Harry is turning his back on his birthright and duties for the woman he loves, like his great-great-uncle Edward VIII did.
As a constitutional monarchist, a conservative, a Canadian and a British citizen, I’m mad at Prince Harry, Duke of Sussex.
Sure, he and Meghan have the right to live wherever they want (anyone really think Canada would apply the strictest immigration and residency rules to the son of the future king?), to earn a living like mere mortals, ditching their Royal Highnesses titles, and the privilege of representing the Queen along the way.
The HRH designation differentiates royal hangers on from the real royal deal.
One troubling question came up in Britain when the Queen announced that Harry and Meghan were free to seek the life they wanted, without the HRH and income from the public purse: would Harry have to bow to his HRH-titled cousins and William’s children? After all, he’s now “just a duke” in a country replete with them, though still a prince by blood: granny can’t take that away.
Ah, the travails of tradition.
Harry was my favourite royal, after the Queen, for whom I have nothing less than complete admiration. She has done her job, a very dull one, impeccably since 1953. It is also the reason I’m falling out of love with her grandson: while he walks away from duty, she lived up to the commitment she made on her 21st birthday, before she became queen: “I declare before you all that my whole life whether it be long or short shall be devoted to your service.”
She accepted the responsibilities birth brought upon her and never wavered, even in the darkest hours of her reign.
Harry is turning his back on his birthright and duties for the woman he loves, like his great-great-uncle Edward VIII, who abdicated the throne for Mrs. Simpson. Interestingly, Edward is buried, with Wallis Simpson, in the Frogmore royal burial ground in Windsor, near the cottage of the same name, Harry and Meghan’s English home.
You may wonder why I care about the royal family. What I care about is constitutional monarchy, a political system that places stability, continuity and impartiality above partisanship: “A light above politics,” to quote the greatest conservative philosopher of our time, Sir Roger Scruton, who died last week.

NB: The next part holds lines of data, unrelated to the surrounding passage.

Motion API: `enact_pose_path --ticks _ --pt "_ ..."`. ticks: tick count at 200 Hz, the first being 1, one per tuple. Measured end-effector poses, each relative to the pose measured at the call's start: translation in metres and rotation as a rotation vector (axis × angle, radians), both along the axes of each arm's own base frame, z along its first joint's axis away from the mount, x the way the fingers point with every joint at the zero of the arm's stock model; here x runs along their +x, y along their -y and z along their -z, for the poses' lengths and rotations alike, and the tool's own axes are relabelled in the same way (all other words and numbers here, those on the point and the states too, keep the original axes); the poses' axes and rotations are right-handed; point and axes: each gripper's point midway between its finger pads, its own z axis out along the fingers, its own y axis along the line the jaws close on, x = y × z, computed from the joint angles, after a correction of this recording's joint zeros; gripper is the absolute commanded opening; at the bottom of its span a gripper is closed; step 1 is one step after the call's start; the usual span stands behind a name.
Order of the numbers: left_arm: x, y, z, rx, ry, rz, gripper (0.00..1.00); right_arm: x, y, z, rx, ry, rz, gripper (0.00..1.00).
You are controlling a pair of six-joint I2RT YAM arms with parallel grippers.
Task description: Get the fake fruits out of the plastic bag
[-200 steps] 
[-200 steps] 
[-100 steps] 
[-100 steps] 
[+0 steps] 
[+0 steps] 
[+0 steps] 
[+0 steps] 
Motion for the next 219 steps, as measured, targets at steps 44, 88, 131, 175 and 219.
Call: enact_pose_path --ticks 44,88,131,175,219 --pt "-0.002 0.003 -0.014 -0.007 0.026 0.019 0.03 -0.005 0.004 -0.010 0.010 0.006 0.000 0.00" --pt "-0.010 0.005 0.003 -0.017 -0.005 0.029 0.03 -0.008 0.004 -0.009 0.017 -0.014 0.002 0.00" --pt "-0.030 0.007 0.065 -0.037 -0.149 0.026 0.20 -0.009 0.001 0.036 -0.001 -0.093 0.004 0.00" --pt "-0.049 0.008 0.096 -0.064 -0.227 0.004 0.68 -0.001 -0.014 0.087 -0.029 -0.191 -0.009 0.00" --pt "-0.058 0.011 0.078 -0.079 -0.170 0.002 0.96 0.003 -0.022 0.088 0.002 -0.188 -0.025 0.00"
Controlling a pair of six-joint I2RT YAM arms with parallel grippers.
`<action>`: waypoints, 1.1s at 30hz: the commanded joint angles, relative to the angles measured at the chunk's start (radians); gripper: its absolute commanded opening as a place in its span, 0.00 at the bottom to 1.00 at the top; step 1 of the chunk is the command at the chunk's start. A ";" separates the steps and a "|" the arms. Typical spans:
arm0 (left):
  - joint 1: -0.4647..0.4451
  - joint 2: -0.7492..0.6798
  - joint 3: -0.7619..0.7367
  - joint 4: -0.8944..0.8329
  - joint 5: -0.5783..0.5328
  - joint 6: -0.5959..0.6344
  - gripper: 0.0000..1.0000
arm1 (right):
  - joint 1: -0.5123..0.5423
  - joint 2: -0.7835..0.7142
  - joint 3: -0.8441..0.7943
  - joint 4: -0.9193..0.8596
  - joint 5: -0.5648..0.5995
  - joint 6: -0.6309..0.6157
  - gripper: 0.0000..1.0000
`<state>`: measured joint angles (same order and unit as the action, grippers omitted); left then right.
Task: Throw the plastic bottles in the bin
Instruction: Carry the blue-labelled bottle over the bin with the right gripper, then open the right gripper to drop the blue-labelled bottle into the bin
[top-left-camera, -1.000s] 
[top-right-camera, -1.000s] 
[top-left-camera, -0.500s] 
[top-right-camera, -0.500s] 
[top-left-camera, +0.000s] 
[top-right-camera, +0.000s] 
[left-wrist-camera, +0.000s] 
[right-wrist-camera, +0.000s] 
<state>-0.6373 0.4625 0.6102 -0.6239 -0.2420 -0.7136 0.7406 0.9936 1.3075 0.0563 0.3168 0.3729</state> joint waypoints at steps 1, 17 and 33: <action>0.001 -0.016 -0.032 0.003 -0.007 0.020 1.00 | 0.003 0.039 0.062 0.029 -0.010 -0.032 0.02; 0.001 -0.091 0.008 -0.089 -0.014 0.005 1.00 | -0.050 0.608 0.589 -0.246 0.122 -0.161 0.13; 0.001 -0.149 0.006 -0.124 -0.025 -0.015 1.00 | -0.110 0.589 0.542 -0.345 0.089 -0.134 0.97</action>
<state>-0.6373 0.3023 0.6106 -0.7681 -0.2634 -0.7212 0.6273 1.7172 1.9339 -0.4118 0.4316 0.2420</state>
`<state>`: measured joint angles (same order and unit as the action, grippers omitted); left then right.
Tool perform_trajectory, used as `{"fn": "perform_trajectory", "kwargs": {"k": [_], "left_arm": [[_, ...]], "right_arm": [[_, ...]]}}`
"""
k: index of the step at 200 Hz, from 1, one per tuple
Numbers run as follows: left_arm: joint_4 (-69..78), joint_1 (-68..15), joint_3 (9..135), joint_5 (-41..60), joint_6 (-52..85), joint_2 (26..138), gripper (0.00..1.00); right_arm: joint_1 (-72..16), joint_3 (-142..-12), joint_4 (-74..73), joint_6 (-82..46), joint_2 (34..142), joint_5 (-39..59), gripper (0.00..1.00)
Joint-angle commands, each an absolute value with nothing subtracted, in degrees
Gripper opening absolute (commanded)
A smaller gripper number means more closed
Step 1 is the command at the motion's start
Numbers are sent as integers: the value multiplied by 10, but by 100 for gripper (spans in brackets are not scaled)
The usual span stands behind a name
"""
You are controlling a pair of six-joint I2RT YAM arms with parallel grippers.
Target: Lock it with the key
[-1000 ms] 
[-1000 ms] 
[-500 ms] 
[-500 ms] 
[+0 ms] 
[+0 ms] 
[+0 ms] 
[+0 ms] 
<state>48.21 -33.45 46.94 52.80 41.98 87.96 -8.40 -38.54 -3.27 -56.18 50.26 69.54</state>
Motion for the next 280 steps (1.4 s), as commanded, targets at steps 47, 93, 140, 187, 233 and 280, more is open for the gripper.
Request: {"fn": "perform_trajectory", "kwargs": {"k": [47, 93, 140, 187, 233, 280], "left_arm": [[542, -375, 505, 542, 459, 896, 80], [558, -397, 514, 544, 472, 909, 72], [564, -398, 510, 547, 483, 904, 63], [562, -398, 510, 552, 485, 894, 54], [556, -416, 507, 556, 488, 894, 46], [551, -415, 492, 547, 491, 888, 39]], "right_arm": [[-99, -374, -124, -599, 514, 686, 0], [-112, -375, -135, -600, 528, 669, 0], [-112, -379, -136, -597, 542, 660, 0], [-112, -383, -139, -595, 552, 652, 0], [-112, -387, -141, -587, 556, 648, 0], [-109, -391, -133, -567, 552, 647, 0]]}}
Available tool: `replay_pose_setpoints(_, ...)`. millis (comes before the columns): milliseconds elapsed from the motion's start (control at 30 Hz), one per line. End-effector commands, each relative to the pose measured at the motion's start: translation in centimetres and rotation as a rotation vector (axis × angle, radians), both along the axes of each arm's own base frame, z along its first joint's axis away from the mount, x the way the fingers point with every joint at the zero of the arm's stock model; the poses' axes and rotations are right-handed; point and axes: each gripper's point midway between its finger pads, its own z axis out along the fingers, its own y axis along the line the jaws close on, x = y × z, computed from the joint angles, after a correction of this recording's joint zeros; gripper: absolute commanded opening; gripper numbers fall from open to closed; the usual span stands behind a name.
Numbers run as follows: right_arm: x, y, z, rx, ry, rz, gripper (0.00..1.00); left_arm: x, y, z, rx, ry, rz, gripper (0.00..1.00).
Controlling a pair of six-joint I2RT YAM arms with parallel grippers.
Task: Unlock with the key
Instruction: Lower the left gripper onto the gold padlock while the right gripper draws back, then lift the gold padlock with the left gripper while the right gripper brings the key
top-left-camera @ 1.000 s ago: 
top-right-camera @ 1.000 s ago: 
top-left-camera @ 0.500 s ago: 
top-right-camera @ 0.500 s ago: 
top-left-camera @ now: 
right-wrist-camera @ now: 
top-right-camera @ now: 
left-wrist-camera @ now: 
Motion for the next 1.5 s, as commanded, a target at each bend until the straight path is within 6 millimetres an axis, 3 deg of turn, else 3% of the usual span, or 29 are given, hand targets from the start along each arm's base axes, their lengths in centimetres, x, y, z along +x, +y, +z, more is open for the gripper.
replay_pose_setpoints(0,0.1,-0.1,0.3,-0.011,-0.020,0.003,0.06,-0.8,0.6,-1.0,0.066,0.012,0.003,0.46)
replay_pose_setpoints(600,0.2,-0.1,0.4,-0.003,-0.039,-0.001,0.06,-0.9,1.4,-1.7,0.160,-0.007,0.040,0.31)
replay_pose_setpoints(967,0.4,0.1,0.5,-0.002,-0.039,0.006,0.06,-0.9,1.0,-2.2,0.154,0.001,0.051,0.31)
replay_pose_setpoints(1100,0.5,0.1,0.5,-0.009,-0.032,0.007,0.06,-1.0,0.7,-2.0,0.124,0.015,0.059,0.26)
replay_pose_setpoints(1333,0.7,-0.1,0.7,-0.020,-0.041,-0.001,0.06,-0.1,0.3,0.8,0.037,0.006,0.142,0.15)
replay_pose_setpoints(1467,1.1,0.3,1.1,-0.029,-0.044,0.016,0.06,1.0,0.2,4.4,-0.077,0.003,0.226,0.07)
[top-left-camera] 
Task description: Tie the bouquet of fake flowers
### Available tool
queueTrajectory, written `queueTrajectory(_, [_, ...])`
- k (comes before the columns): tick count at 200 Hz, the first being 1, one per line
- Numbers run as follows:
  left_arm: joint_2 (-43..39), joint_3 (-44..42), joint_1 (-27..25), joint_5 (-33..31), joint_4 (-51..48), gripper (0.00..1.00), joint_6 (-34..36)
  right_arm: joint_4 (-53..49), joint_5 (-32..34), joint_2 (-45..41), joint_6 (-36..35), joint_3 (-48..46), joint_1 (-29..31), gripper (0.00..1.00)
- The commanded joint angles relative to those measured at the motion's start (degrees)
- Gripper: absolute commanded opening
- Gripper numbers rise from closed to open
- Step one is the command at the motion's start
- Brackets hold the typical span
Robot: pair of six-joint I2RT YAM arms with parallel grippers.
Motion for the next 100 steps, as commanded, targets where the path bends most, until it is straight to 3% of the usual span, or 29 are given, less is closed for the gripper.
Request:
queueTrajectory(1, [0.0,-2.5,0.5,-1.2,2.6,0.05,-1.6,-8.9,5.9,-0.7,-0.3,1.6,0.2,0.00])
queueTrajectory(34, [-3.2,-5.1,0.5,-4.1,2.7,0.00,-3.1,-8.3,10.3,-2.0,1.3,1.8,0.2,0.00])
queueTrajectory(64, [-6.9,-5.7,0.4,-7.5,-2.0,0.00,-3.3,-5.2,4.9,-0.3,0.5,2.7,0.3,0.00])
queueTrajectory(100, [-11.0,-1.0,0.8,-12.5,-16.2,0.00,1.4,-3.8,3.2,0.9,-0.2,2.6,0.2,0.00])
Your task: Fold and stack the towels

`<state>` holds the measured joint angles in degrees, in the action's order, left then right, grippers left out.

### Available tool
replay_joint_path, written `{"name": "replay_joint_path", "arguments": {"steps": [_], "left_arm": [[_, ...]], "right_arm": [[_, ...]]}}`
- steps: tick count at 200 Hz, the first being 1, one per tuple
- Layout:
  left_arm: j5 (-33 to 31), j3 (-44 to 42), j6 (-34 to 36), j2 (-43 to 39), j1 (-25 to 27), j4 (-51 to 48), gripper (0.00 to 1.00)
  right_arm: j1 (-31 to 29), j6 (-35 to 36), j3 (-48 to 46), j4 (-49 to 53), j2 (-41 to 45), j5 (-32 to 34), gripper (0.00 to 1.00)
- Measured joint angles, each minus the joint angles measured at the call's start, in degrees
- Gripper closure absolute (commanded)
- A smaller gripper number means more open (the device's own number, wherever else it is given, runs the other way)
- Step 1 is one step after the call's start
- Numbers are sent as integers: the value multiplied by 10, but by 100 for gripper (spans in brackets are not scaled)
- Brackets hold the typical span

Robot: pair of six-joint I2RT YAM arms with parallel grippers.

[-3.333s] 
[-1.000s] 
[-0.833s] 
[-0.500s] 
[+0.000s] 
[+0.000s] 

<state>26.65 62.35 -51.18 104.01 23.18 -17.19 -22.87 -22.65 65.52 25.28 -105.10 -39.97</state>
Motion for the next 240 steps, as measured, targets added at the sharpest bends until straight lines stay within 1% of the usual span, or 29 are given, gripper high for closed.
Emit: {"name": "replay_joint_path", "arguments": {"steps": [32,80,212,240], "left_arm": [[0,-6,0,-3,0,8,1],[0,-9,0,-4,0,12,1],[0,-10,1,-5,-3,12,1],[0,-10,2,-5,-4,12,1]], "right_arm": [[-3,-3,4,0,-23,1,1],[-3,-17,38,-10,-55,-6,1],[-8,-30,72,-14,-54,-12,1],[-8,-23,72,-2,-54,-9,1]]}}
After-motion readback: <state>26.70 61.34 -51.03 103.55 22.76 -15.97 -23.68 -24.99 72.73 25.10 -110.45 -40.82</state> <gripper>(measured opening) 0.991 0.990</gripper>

Scruton also wrote in his seminal book The Meaning of Conservatism, “Monarchs are, in a very real sense, the voice of history, and the very accidental way in which they gain office emphasizes the grounds of their legitimacy, in the history of a people, a place, and a culture.”
Democracies that have a monarch in residence rarely grapple with identity issues, so strong a symbol is the Crown. They include some of the most progressive, dynamic and egalitarian countries in the world: Sweden, Norway, Denmark, Britain, Spain, Belgium. I appreciate that most constitutional monarchs are not only heads of state but also heads of the armed forces.
One only has to look at the way the U.S. Army is used as tool to further U.S. President Donald Trump’s personal agenda of re-election to know that our system is superior and safer. Still in doubt? Juan Carlos I, former king of Spain, saved the fledgling Spanish democracy after the death of Francisco Franco in 1975, when he stopped a coup d’état by members of the Garda Civil who seized Parliament in 1981.
Nothing so dramatic would happen in Harry’s life, but what is the alternative? A quiet life in a fake chateau on the Bridle Path in Toronto? Conspicuous luxury L.A.-style fuelled by the sale of Sussex Royal trinkets on Meghan’s revived lifestyle blog and photoshoots for Hello! magazine to showcase her collection of books she organizes by colour?
On the other hand, I understand that Harry has no desire to become the Princess Margaret of the 21st century, an unemployed, bored, rigid, tippling sibling to a monarch.
Still, I’m not sure this will end well.